Dang.....that some fat bass there, they must be eatin some good fish food. 

Sent from my SAMSUNG-SM-G530AZ using Tapatalk


----------



## tyler0421 (Jan 10, 2008)

Mac1528 said:


> Dang.....that some fat bass there, they must be eatin some good fish food.
> 
> Sent from my SAMSUNG-SM-G530AZ using Tapatalk


Eating those bream, shiners, fathead that we put in there. Also, there are three creeks that come into this thing so whatever comes down those as well. 

Here are some other pics. My daughter caught this 7.5lber a few weeks before and I caught a 6.5lber that same day. Also, some other random pics.







This one here was from the spring. Almost 8lbs. 23"


----------



## Mac1528 (Mar 24, 2012)

Cute!! Teach when they're small and you'll have a fishin gal forever.

Sent from my SAMSUNG-SM-G530AZ using Tapatalk


----------



## FishWalton (Jul 22, 2010)

Now that's what I call a stem-winder report with great photos. Hope we will be seeing more down the road.


----------



## billyb (Aug 22, 2012)

Thanks for posting. I wish I could catch bass like that in Frank Jackson.


----------



## tyler0421 (Jan 10, 2008)

billyb said:


> Thanks for posting. I wish I could catch bass like that in Frank Jackson.




We're about 10 minutes from frank Jackson. I have yet to fish that lake though.

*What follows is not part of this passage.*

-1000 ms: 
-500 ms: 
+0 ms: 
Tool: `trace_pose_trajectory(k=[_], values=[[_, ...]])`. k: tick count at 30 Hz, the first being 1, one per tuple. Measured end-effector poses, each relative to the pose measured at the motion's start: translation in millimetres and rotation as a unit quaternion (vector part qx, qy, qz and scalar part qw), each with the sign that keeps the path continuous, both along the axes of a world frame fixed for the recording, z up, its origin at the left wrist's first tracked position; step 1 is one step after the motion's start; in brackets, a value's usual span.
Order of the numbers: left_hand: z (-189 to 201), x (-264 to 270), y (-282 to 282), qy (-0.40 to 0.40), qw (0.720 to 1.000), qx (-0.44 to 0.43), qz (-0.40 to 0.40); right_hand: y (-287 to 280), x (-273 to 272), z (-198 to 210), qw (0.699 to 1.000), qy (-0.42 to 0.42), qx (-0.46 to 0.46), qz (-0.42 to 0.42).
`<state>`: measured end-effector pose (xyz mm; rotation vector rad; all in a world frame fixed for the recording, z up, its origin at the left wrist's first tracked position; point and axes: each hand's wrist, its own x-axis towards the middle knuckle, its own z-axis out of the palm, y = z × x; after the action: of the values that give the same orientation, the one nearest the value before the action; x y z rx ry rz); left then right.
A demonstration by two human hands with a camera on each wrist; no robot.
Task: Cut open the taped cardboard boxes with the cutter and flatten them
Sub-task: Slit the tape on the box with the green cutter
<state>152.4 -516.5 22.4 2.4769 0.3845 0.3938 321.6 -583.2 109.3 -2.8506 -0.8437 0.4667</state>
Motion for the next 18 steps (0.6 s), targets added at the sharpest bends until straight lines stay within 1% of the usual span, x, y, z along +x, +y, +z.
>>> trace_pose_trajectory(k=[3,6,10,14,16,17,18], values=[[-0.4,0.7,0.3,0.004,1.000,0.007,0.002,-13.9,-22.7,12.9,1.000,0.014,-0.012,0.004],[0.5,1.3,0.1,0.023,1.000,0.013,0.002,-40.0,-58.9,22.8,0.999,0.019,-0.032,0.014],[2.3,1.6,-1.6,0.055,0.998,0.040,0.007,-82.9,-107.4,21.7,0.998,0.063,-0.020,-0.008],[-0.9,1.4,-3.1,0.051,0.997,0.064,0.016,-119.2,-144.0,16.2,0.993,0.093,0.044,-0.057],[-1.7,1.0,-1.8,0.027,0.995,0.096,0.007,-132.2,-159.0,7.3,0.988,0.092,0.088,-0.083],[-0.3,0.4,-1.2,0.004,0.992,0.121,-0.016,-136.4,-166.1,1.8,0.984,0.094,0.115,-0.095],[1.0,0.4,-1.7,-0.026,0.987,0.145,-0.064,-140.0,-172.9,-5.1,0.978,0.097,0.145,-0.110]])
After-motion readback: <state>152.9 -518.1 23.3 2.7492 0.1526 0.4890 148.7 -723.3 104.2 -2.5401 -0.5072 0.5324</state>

Sent from my iPhone using Tapatalk


----------



## Bodupp (Oct 3, 2007)

Very nice indeed! And a darling baby girl.


----------



## auguy7777 (Feb 23, 2009)

Nice fish. I'll pay to fish there. I grew up in Troy Al, had a fun childhood fishing local stocked farm ponds. Don't get that action down here in the panhandle as much.


----------



## Jason (Oct 2, 2007)

Solid fishies and precious memories fer the baby gurl too!!! Great job!


----------



## SurfRidr (Apr 24, 2012)

Great fish, great pics, and great smiles. Can't go wrong with that!


----------



## etrade92 (Jul 30, 2015)

Looks like you have a quality fishery! making me drool over those slob bass!


----------



## olegator (Dec 6, 2014)

Great to see kids holding up fish with a big ole smile.....nice. Thanks for sharing.


----------



## Try'n Hard (Oct 23, 2008)

Well I for one appreciate it but I was hoping for more like "we tried hard but they weren't biting" or "I hung a big one but he got off". Haha. Those pics kinda hurt lol


----------